5. Implement URL Generation Logic

Effort: 2 story points

  • Create src/generation/url_generator.py
  • Implement generate_slug(title: str) -> str:
    • Convert to lowercase
    • Replace spaces with hyphens
    • Remove special characters
    • Trim to max length
    • Handle edge cases (empty result, etc.)
  • Implement generate_urls_for_batch(content_records: List[GeneratedContent], site_repo: SiteDeploymentRepository) -> List[Dict]:
    • For each article, lookup its site
    • Determine hostname (custom or bcdn)
    • Generate slug from title
    • Build complete URL
    • Return list of mappings

6. Update Template Service

Effort: 1 story point

  • Update src/templating/service.py:
    • Line 92: Change to hostname = site_deployment.custom_hostname or site_deployment.pull_zone_bcdn_hostname
    • Ensure template mapping works for both hostname types

7. Update CLI for Undomained Sites

Effort: 2 story points

  • Update sync-sites command in src/cli/commands.py:
    • Remove filter that skips sites without custom hostnames (lines 688-689)
    • Import sites that only have b-cdn.net hostnames
    • Set custom_hostname = None for these sites
  • Test importing undomained sites from bunny.net

8. Unit Tests

Effort: 4 story points (increased from 3)

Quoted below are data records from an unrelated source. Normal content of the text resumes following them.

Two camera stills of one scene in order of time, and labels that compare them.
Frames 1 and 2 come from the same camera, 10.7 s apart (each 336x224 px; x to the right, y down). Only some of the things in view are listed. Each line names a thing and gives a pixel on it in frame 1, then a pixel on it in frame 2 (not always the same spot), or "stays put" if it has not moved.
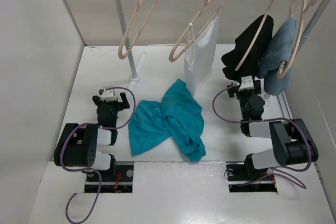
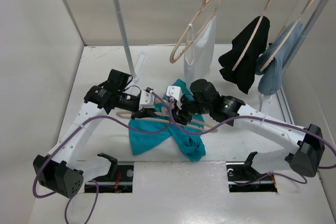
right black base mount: x=243 y=179 stays put
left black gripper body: x=115 y=106 to x=138 y=113
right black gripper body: x=243 y=95 to x=189 y=107
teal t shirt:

  • Test slug generation with various inputs (special chars, long titles, empty strings)
  • Test URL generation with custom hostname
  • Test URL generation with only bcdn hostname
  • Test site assignment with exact count of available sites
  • Test site assignment with insufficient sites (error case)
  • Test site assignment skips already-assigned articles
  • Test tier1 preferred sites logic
  • Test tier2+ random assignment only
  • Test site creation with keyword prefix
  • Test auto-creation on-demand
  • Achieve >80% code coverage for new modules

9. Integration Tests

Effort: 3 story points (increased from 2)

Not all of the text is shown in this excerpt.